#### WORK TO BE COMPLETED:
Reproduce all of the data exactly, with no line skipped.

#### DATASET EXCERPT:

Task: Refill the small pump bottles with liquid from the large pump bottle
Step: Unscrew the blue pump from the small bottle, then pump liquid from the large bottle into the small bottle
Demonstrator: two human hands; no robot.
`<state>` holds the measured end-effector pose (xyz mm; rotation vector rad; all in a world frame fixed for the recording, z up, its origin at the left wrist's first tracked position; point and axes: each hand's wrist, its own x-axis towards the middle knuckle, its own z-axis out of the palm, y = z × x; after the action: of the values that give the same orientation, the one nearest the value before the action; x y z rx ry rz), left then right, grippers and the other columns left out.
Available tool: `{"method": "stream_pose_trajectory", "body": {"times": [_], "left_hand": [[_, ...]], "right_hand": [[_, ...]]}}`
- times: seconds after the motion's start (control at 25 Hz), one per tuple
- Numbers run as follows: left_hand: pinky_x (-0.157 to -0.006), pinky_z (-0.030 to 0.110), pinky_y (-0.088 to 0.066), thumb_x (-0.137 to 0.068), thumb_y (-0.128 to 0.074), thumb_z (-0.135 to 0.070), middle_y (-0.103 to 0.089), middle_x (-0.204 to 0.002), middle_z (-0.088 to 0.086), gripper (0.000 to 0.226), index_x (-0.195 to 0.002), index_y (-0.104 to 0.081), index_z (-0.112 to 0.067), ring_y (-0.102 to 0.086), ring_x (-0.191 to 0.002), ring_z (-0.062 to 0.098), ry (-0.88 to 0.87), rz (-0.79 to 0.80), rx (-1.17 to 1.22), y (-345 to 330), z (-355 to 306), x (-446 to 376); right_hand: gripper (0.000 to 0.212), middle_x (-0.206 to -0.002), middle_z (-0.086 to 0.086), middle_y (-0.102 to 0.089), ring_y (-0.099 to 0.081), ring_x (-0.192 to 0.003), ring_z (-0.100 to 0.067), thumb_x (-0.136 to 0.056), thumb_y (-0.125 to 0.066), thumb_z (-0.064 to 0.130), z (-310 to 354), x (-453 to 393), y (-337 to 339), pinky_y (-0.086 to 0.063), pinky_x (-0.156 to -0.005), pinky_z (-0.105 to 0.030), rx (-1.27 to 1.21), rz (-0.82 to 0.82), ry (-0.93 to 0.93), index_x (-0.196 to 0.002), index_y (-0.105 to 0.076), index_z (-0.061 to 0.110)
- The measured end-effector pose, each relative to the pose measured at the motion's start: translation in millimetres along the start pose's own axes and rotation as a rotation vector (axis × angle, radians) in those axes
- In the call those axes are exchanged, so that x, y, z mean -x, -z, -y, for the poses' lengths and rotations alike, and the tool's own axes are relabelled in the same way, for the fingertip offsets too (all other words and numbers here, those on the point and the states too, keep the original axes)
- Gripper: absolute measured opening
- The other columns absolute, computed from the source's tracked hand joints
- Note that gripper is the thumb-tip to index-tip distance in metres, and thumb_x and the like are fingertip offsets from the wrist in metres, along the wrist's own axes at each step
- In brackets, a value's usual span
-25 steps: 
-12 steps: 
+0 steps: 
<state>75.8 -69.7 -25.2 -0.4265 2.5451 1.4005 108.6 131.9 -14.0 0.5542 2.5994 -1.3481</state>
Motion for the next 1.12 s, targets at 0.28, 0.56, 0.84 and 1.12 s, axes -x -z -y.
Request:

#### SOLUTION TO THE EXERCISE:
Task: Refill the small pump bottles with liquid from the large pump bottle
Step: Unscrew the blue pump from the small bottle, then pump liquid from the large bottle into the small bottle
Demonstrator: two human hands; no robot.
`<state>` holds the measured end-effector pose (xyz mm; rotation vector rad; all in a world frame fixed for the recording, z up, its origin at the left wrist's first tracked position; point and axes: each hand's wrist, its own x-axis towards the middle knuckle, its own z-axis out of the palm, y = z × x; after the action: of the values that give the same orientation, the one nearest the value before the action; x y z rx ry rz), left then right, grippers and the other columns left out.
Available tool: `{"method": "stream_pose_trajectory", "body": {"times": [_], "left_hand": [[_, ...]], "right_hand": [[_, ...]]}}`
- times: seconds after the motion's start (control at 25 Hz), one per tuple
- Numbers run as follows: left_hand: pinky_x (-0.157 to -0.006), pinky_z (-0.030 to 0.110), pinky_y (-0.088 to 0.066), thumb_x (-0.137 to 0.068), thumb_y (-0.128 to 0.074), thumb_z (-0.135 to 0.070), middle_y (-0.103 to 0.089), middle_x (-0.204 to 0.002), middle_z (-0.088 to 0.086), gripper (0.000 to 0.226), index_x (-0.195 to 0.002), index_y (-0.104 to 0.081), index_z (-0.112 to 0.067), ring_y (-0.102 to 0.086), ring_x (-0.191 to 0.002), ring_z (-0.062 to 0.098), ry (-0.88 to 0.87), rz (-0.79 to 0.80), rx (-1.17 to 1.22), y (-345 to 330), z (-355 to 306), x (-446 to 376); right_hand: gripper (0.000 to 0.212), middle_x (-0.206 to -0.002), middle_z (-0.086 to 0.086), middle_y (-0.102 to 0.089), ring_y (-0.099 to 0.081), ring_x (-0.192 to 0.003), ring_z (-0.100 to 0.067), thumb_x (-0.136 to 0.056), thumb_y (-0.125 to 0.066), thumb_z (-0.064 to 0.130), z (-310 to 354), x (-453 to 393), y (-337 to 339), pinky_y (-0.086 to 0.063), pinky_x (-0.156 to -0.005), pinky_z (-0.105 to 0.030), rx (-1.27 to 1.21), rz (-0.82 to 0.82), ry (-0.93 to 0.93), index_x (-0.196 to 0.002), index_y (-0.105 to 0.076), index_z (-0.061 to 0.110)
- The measured end-effector pose, each relative to the pose measured at the motion's start: translation in millimetres along the start pose's own axes and rotation as a rotation vector (axis × angle, radians) in those axes
- In the call those axes are exchanged, so that x, y, z mean -x, -z, -y, for the poses' lengths and rotations alike, and the tool's own axes are relabelled in the same way, for the fingertip offsets too (all other words and numbers here, those on the point and the states too, keep the original axes)
- Gripper: absolute measured opening
- The other columns absolute, computed from the source's tracked hand joints
- Note that gripper is the thumb-tip to index-tip distance in metres, and thumb_x and the like are fingertip offsets from the wrist in metres, along the wrist's own axes at each step
- In brackets, a value's usual span
-25 steps: 
-12 steps: 
+0 steps: 
<state>75.8 -69.7 -25.2 -0.4265 2.5451 1.4005 108.6 131.9 -14.0 0.5542 2.5994 -1.3481</state>
Motion for the next 1.12 s, targets at 0.28, 0.56, 0.84 and 1.12 s, axes -x -z -y.
Request:

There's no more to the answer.